In an action for a divorce and ancillary relief, the plaintiff appeals from an order of the Supreme Court, Westchester County (Scarpino, J.), entered July 26, 2007, which denied her postjudgment motion for an award of an attorney’s fee.
*715Ordered that the order is modified, on the law, by deleting the provision thereof denying that branch of the plaintiff’s post-judgment motion which was for an award of attorney’s fees incurred in attempting to enforce two money judgments entered against the defendant and substituting therefor a provision granting that branch of the motion to the extent of awarding the plaintiff an attorney’s fee in the sum of $29,806.07, and otherwise denying that branch of the motion; as so modified, the order is affirmed, with costs to the plaintiff.
The plaintiff former wife sought an award of an attorney’s fee in the sum of $52,298.19, only $6,097.50 of which was incurred in defending against the defendant former husband’s postjudgment motion for a downward modification of his child support obligation.
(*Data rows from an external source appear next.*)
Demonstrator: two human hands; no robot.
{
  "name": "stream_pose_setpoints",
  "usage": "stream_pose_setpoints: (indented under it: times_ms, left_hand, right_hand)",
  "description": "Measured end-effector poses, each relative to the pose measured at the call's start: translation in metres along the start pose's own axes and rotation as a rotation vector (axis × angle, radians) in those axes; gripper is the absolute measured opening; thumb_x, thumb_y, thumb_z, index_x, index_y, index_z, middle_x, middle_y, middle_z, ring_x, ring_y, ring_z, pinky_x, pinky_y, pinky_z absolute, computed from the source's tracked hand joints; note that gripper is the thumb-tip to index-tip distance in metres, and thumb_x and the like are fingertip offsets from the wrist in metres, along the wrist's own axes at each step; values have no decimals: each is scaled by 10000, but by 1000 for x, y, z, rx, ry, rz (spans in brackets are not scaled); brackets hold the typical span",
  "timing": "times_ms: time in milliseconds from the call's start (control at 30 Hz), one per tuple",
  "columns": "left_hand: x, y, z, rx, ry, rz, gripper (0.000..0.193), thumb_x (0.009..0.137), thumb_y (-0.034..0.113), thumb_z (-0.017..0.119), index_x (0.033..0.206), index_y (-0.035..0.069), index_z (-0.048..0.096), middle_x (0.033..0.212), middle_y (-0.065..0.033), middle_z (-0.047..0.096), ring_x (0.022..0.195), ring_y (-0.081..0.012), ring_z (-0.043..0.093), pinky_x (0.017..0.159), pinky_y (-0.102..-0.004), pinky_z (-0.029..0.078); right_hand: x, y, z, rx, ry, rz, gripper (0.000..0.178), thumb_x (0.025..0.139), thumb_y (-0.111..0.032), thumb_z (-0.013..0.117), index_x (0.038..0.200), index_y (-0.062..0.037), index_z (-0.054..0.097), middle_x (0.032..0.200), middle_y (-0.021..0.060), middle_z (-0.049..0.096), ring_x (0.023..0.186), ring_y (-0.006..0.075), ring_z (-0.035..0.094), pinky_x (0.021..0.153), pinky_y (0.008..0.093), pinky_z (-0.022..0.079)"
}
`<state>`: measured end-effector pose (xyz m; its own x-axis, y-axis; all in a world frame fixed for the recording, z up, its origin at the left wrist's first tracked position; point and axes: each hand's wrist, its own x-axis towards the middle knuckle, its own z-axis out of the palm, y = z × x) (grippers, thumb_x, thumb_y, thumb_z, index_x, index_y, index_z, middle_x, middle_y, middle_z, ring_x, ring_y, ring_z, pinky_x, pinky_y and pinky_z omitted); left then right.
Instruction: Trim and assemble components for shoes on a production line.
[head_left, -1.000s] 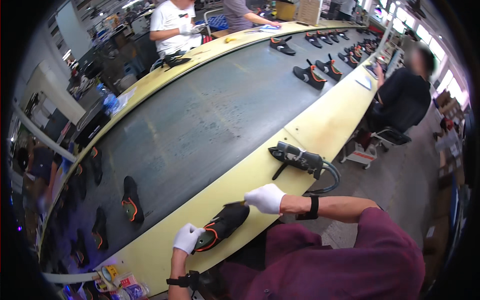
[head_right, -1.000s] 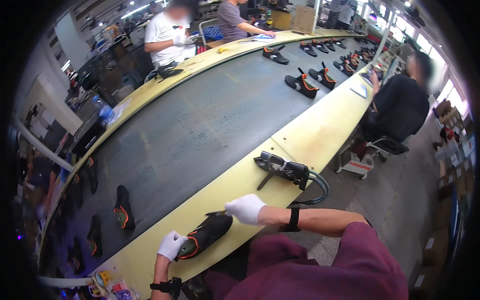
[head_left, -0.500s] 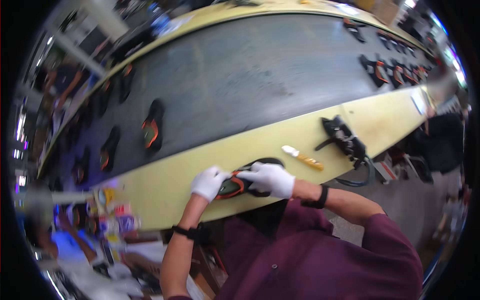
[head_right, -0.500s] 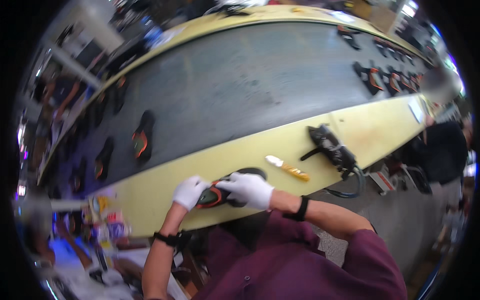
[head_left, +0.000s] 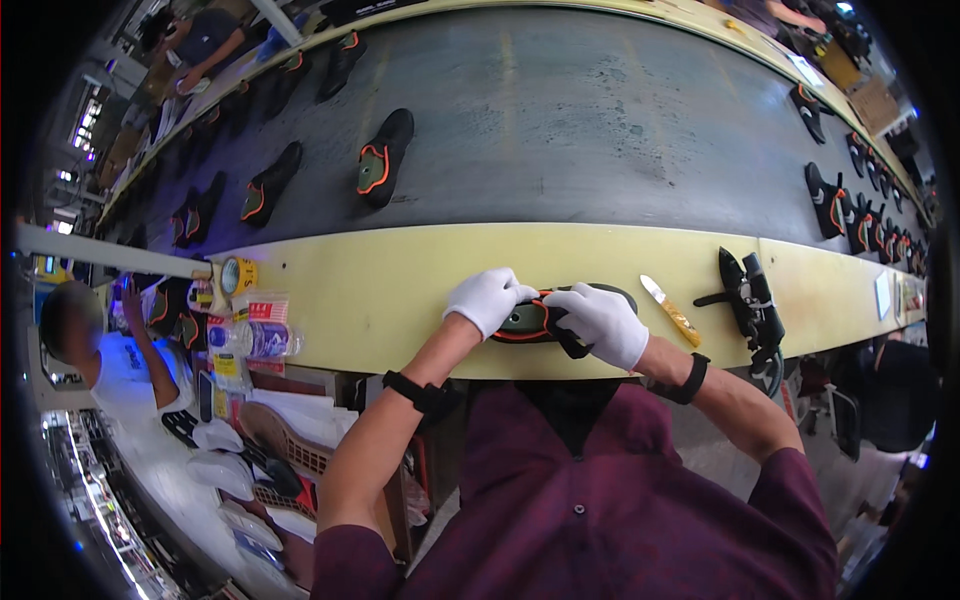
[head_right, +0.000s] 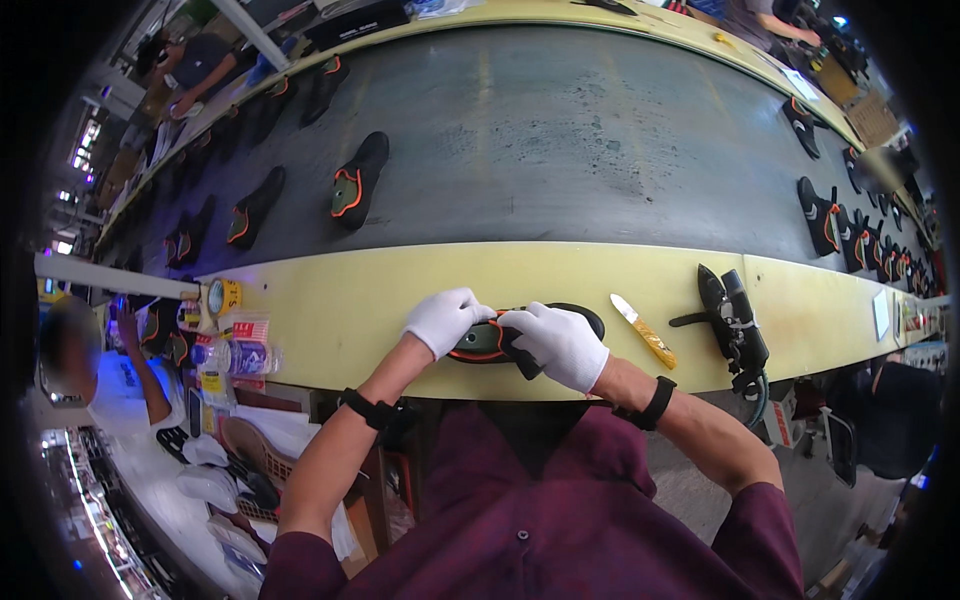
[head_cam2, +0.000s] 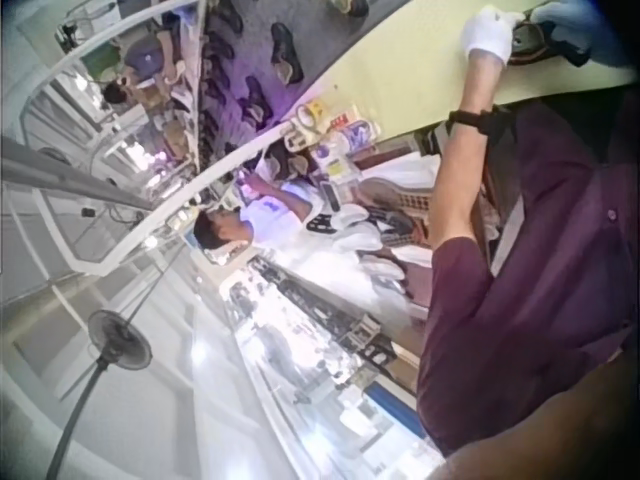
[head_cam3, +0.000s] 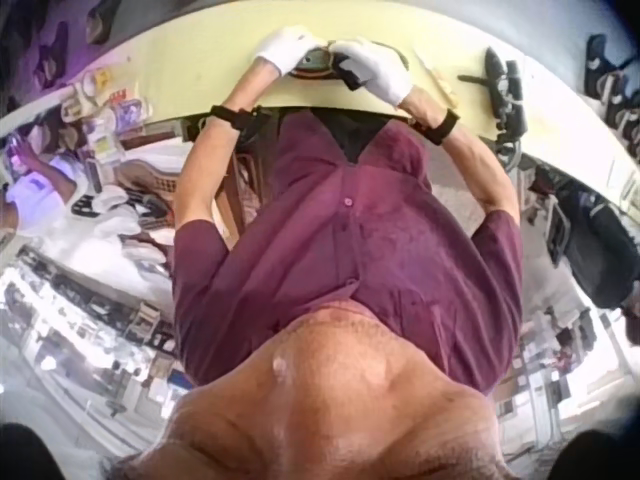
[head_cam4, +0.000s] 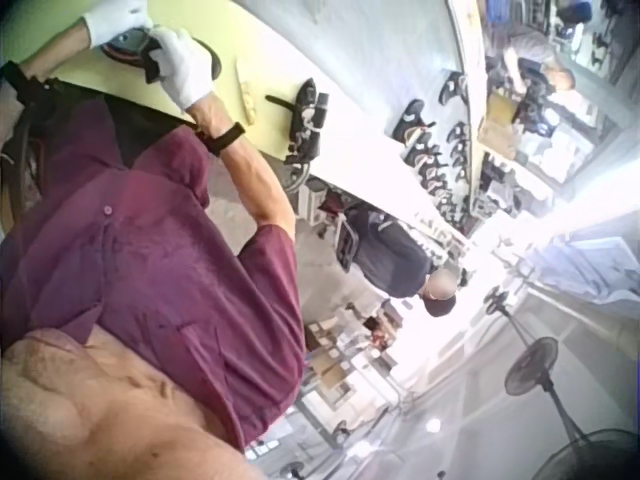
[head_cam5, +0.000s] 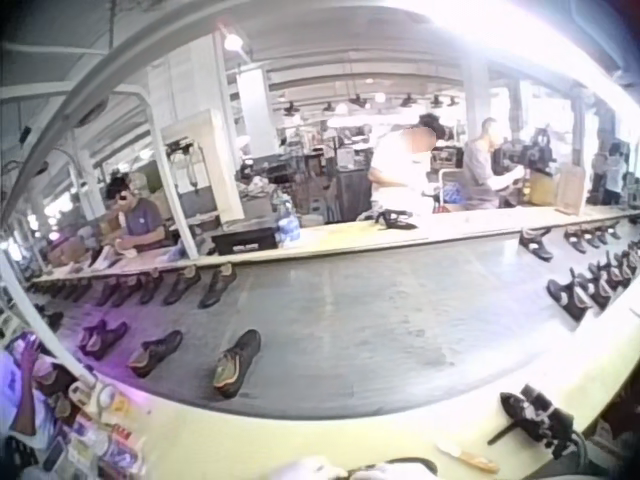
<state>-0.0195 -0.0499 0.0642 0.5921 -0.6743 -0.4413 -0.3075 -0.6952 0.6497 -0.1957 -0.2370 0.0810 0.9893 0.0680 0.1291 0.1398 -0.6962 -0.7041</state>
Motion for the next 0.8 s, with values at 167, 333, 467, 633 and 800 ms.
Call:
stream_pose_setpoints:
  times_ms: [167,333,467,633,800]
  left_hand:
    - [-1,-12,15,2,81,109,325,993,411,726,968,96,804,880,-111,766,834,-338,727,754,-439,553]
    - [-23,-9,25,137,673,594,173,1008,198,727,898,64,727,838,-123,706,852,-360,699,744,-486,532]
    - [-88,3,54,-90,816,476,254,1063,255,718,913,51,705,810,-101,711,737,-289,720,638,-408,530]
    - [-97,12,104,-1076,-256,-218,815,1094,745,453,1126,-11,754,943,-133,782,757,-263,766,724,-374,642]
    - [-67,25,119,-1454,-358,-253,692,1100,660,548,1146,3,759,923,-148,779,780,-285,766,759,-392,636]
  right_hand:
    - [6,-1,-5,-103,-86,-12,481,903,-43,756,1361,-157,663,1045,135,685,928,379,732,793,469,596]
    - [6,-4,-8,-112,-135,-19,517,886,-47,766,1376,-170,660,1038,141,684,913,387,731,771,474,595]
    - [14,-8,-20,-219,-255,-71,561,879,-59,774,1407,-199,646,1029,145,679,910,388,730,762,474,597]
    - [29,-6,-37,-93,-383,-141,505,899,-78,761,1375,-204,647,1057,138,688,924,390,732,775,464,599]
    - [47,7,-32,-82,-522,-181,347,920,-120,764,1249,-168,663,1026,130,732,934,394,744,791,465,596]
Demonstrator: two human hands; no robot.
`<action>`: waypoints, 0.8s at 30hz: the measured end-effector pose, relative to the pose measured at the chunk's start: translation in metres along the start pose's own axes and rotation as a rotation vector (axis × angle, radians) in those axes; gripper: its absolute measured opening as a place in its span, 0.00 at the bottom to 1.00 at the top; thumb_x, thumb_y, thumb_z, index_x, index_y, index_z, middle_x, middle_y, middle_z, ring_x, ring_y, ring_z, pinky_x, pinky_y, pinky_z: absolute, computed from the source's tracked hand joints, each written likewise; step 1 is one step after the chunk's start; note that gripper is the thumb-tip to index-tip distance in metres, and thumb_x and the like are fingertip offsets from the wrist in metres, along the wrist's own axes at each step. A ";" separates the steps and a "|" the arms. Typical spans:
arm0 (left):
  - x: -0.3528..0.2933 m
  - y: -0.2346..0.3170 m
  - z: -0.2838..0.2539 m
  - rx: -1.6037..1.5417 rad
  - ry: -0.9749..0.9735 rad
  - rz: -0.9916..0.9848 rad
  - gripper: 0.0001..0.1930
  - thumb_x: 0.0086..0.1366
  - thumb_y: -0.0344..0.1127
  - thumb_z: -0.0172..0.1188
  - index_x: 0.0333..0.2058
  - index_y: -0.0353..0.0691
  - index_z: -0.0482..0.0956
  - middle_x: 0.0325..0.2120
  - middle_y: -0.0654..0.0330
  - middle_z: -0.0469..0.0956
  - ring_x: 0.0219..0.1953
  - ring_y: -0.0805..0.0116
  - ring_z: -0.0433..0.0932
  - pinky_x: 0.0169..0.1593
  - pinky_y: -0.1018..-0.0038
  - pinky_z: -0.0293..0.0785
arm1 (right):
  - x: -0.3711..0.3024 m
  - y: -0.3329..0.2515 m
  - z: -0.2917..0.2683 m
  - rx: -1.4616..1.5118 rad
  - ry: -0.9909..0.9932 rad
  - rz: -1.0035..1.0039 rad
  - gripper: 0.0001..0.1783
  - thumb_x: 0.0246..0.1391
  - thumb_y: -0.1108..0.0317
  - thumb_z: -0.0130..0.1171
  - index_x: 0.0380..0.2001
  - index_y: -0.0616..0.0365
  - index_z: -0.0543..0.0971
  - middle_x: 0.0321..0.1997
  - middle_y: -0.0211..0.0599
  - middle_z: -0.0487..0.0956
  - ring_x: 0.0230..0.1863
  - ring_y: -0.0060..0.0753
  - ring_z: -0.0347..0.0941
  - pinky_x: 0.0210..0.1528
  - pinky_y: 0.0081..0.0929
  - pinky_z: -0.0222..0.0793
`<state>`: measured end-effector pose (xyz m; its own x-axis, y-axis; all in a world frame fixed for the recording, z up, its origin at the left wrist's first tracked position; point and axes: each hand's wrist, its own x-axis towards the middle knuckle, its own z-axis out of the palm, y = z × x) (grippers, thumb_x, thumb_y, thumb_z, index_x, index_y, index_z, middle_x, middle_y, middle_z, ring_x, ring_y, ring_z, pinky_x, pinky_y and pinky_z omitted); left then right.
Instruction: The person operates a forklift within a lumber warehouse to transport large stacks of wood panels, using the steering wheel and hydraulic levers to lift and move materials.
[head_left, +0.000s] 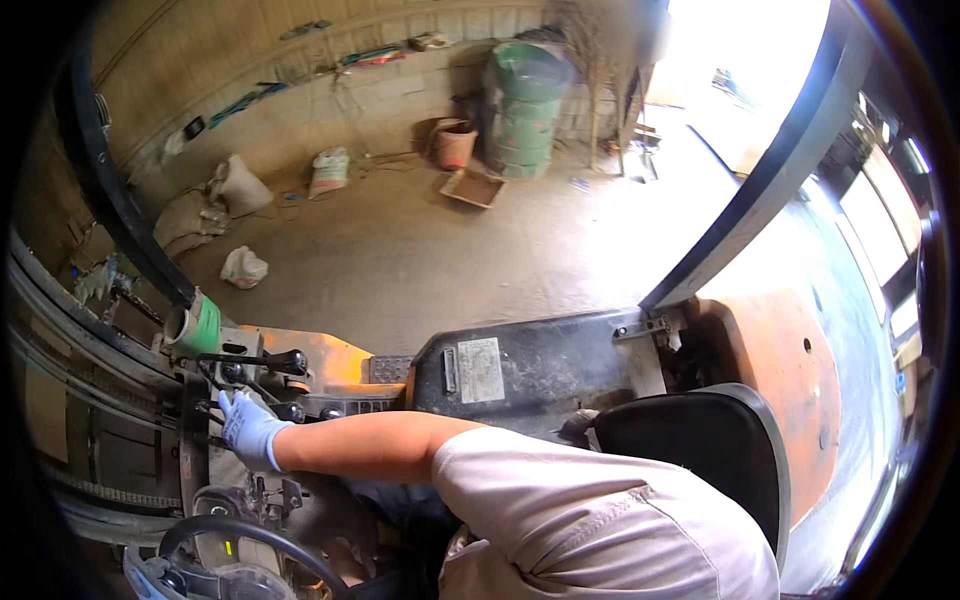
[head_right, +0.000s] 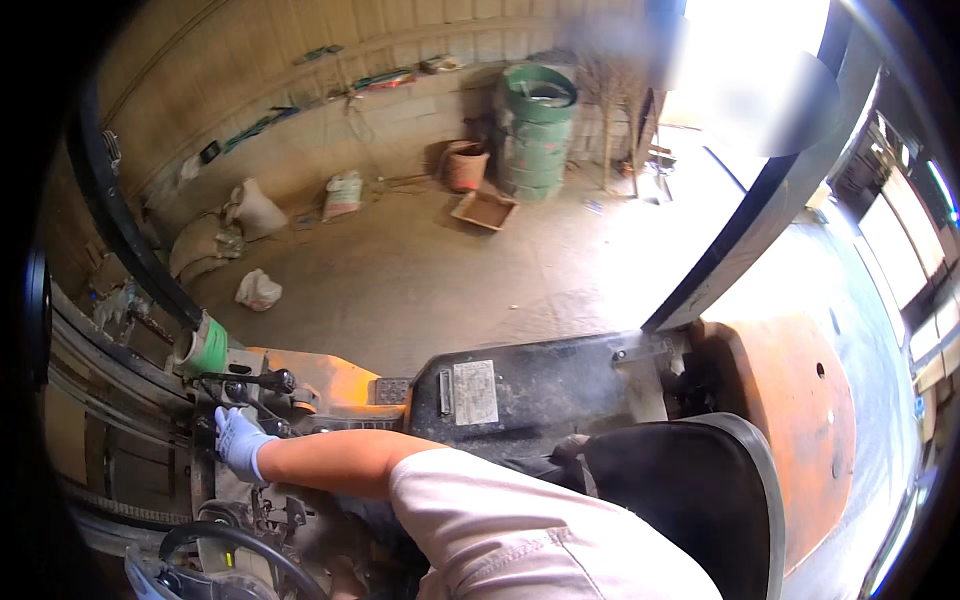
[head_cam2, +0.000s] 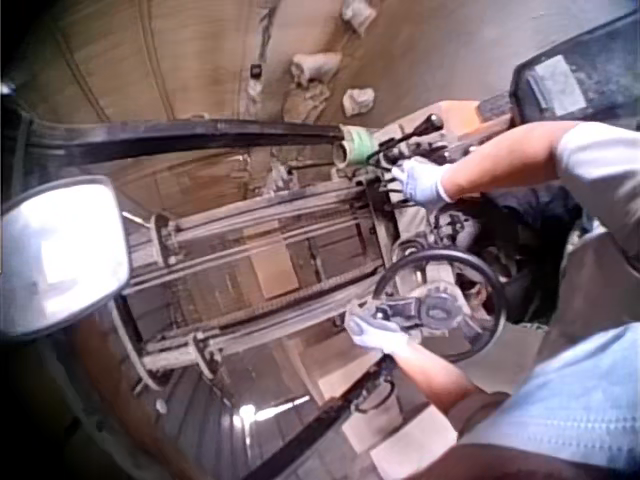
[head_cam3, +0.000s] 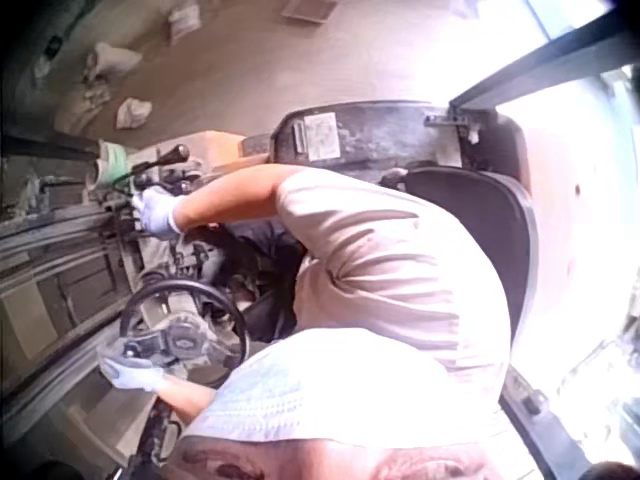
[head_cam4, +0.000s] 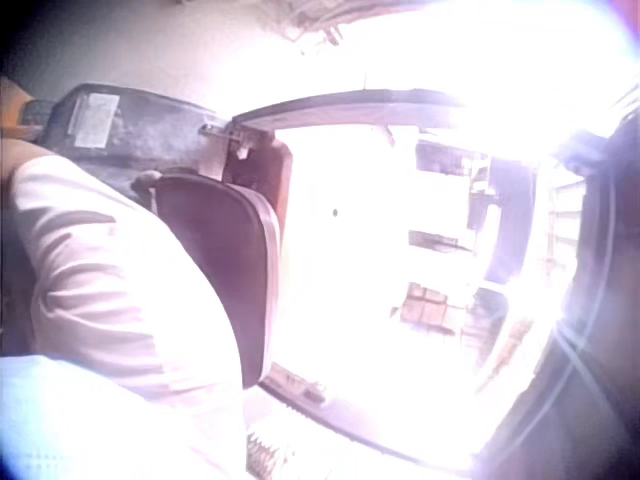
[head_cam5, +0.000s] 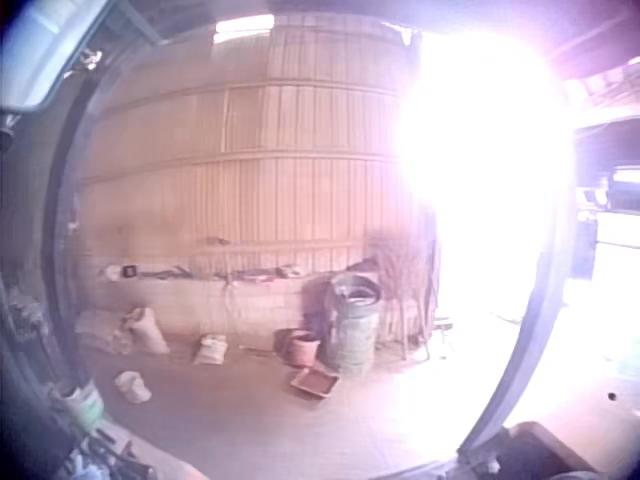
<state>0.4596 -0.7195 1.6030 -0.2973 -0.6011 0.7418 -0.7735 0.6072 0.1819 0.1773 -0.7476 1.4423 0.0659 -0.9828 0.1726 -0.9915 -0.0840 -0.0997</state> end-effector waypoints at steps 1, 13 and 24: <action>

The balance of $46,200.69 was incurred in an effort to enforce two money judgments based on prior attorney’s fee awards in the amounts of $95,000 and $151,175.93, respectively, and for those fees incurred in making the fee application itself. The Supreme Court denied the plaintiffs motion in its entirety in view of resources available to her from the equitable distribution of marital property, maintenance awarded to her, her income capacity, and the defendant’s obligation for child support.
Contrary to the plaintiff’s contention, the Supreme Court providently exercised its discretion in denying that branch of her motion which was for an award of attorney’s fees incurred in defending against the defendant’s successful motion for a downward modification of child support (see Domestic Relations Law § 237 [b]; O’Shea v O’Shea, 93 NY2d 187 [1999]; Celauro v Celauro, 295 AD2d 388, 389 [2002]).
However, the Supreme Court improvidently exercised its discretion in denying that branch of the plaintiffs motion which was for an award of attorney’s fees incurred in attempting to enforce the two money judgments and in making the fee application itself (see Domestic Relations Law § 238). The Supreme Court failed to sufficiently consider the defendant’s recalcitrance in light of his evident ability to pay the money judgments (see Fabrikant v Fabrikant, 19 NY2d 154 [1967]; Rubin v Rubin, 67 AD2d 856 [1979]; cf. Domestic Relations Law § 246).
The Supreme Court properly determined, however, that the plaintiff was not entitled to an award of an attorney’s fee incurred with respect to the restraining notices and prior motions involving the enforcement of the judgment, as these notices and motions were subsequently withdrawn after successful negotiations (see Canick v Canick, 122 AD2d 767, 769 [1986]). Excluding these services from the total claimed by the plaintiff, *716and accepting the unchallenged validity of the statement of services set forth in the affidavit of the plaintiffs attorney, the claimed amount must be reduced to the sum of $29,806.07, which accounts for services rendered in obtaining and entering the second money judgment, engaging in negotiations, incurring miscellaneous legal expenses, and making the fee application itself. Inasmuch as the matter need not be remitted for a hearing (see DeJesus v DeJesus, 264 AD2d 436, 437 [1999]), we modify the order and award the plaintiff an attorney’s fee in the sum of $29,806.07. Skelos, J.E, Fisher, Dickerson and Belen, JJ., concur.